Start of Block

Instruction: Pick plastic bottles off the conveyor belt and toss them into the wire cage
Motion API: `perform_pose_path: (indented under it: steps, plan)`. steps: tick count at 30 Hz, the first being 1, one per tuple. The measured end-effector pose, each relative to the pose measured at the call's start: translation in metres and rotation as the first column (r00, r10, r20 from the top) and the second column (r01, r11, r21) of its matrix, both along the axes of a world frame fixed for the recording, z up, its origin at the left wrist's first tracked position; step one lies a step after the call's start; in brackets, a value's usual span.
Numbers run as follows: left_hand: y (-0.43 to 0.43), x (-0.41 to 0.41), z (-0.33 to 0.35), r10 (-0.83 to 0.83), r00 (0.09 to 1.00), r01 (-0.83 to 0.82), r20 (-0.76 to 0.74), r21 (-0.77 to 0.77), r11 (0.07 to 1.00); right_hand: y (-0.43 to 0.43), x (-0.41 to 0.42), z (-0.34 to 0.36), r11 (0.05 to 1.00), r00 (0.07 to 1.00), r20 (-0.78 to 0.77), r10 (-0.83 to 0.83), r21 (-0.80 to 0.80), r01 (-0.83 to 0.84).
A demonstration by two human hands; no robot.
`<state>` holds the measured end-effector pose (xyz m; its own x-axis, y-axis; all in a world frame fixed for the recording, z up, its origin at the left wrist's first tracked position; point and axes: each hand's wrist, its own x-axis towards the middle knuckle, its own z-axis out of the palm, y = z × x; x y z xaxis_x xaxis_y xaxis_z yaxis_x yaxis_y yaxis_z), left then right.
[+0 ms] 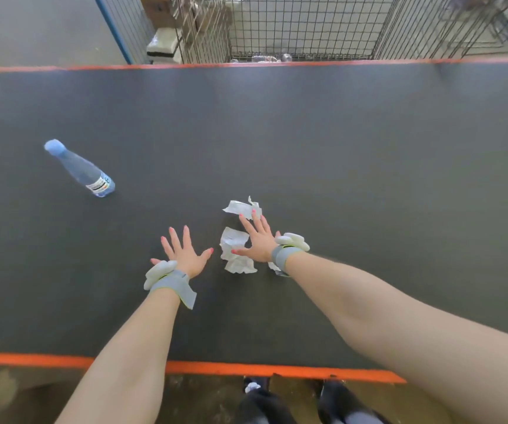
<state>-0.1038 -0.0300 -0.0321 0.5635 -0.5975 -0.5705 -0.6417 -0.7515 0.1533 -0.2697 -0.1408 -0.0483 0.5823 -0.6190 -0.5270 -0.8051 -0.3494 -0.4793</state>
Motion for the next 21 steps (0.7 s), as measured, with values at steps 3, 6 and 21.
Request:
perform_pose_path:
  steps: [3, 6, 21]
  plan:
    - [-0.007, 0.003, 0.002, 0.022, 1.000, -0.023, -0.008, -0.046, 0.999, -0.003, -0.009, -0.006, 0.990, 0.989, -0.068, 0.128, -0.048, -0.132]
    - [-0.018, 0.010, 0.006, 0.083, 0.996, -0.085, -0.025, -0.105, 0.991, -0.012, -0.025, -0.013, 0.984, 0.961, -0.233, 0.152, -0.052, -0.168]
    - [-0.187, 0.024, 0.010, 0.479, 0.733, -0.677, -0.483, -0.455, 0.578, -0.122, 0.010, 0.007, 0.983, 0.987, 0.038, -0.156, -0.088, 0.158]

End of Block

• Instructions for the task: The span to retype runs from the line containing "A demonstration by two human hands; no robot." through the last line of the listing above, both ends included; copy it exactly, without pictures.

• Exercise output:
A demonstration by two human hands; no robot.
`<state>` holds the measured end-effector pose (xyz m; its own x-axis, y-axis; all in a world frame fixed for the recording, z up, its origin at the left wrist's first tracked position; point and axes: each hand's wrist, its own x-axis towards the middle knuckle, its own z-axis out of the palm, y = z × x; x y z xaxis_x xaxis_y xaxis_z yaxis_x yaxis_y yaxis_z), left then right.
[+0 ms] 
<state>-0.1038 -0.0300 -0.0321 0.5635 -0.5975 -0.5705 -0.6417 -0.7515 0.1533 -0.2697 -0.1408 -0.0483 0.5823 -0.6190 -0.5270 -0.8051 -0.3494 -0.4793</state>
Motion for the next 21 steps (0.7 s), as measured, with values at steps 3, 6 and 21.
Request:
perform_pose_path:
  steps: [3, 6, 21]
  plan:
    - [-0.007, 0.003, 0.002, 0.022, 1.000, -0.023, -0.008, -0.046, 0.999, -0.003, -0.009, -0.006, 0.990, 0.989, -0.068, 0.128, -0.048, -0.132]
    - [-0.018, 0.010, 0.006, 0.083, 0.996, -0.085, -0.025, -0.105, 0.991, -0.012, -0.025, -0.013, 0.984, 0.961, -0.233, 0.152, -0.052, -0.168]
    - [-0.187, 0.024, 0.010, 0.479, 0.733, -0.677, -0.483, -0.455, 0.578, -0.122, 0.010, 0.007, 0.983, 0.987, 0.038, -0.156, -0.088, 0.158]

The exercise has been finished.